Data below:

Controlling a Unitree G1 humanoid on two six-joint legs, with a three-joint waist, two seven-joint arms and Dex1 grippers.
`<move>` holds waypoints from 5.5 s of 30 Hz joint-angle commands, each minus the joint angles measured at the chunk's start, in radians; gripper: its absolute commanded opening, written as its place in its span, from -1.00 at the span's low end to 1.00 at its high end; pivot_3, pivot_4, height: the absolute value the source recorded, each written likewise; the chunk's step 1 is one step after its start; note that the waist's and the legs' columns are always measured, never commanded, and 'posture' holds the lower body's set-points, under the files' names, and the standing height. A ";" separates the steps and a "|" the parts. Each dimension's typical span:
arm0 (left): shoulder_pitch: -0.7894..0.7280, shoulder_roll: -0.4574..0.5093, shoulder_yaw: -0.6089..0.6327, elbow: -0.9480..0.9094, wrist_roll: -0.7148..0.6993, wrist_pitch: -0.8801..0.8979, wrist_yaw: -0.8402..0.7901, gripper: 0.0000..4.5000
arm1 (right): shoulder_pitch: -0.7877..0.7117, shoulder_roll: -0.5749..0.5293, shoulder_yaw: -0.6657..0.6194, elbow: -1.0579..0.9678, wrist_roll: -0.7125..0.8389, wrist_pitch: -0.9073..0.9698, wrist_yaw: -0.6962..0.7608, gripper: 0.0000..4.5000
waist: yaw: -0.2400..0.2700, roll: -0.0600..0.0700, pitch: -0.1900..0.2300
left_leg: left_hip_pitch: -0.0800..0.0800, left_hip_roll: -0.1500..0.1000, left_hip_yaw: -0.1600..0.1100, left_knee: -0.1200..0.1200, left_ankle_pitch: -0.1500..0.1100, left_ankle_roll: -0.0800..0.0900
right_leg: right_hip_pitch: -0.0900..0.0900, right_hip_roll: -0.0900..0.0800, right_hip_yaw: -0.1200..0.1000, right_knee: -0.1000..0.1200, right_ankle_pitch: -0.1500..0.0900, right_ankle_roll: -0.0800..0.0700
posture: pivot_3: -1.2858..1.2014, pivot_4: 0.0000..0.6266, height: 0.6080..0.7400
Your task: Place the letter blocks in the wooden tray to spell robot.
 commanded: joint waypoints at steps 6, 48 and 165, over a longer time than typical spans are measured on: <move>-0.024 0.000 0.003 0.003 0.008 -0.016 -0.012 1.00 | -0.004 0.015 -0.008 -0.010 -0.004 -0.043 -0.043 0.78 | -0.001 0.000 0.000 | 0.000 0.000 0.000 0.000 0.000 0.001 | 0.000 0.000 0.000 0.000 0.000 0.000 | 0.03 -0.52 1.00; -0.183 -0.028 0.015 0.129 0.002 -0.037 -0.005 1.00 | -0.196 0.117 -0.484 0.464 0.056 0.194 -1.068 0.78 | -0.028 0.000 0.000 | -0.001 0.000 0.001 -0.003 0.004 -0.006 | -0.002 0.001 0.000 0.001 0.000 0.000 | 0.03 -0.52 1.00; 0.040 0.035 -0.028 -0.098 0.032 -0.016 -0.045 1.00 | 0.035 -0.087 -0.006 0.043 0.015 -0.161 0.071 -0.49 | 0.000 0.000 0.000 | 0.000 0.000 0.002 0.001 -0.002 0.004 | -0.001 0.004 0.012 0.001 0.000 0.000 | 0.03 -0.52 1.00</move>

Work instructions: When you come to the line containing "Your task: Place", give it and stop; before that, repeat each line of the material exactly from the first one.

Expected output:
Controlling a Unitree G1 humanoid on two six-joint legs, with a three-joint waist, two seven-joint arms and Dex1 grippers.
`<move>` holds waypoints from 5.5 s of 30 Hz joint-angle commands, each minus the joint angles measured at the chunk's start, in radians; gripper: its absolute commanded opening, written as its place in its span, from -1.00 at the span's low end to 1.00 at its high end; pivot_3, pivot_4, height: the absolute value the source recorded, each written likewise; the chunk's step 1 is one step after its start; note that the waist's and the legs' columns are always measured, never commanded, and 'posture' holds the lower body's set-points, under the files' names, and the standing height. A ";" separates the steps and a "|" the parts. Each dimension's typical span:
arm0 (left): shoulder_pitch: -0.7894..0.7280, shoulder_roll: -0.4574..0.5093, shoulder_yaw: -0.6089..0.6327, elbow: -0.9480..0.9094, wrist_roll: -0.7148..0.6993, wrist_pitch: -0.8801..0.8979, wrist_yaw: -0.8402..0.7901, gripper: 0.0000..4.5000
arm1 (right): shoulder_pitch: -0.7877..0.7117, shoulder_roll: -0.5749..0.5293, shoulder_yaw: -0.6657..0.6194, elbow: -1.0579..0.9678, wrist_roll: -0.7125..0.8389, wrist_pitch: -0.9073..0.9698, wrist_yaw: -0.6962..0.7608, gripper: 0.0000..4.5000
waist: yaw: -0.2400..0.2700, roll: -0.0600..0.0700, pitch: -0.1900..0.2300
left_leg: left_hip_pitch: -0.0800..0.0800, left_hip_roll: -0.1500..0.1000, left_hip_yaw: -0.1600..0.1100, left_knee: -0.1200..0.1200, left_ankle_pitch: -0.1500..0.1100, left_ankle_roll: -0.0800..0.0900
right_leg: right_hip_pitch: -0.0900..0.0900, right_hip_roll: -0.0900..0.0800, right_hip_yaw: -0.1200..0.1000, right_knee: -0.1000..0.1200, right_ankle_pitch: -0.1500..0.0900, right_ankle_roll: -0.0800..0.0700
posture: pivot_3: -1.2858..1.2014, pivot_4: 0.0000..0.6266, height: 0.6080..0.7400
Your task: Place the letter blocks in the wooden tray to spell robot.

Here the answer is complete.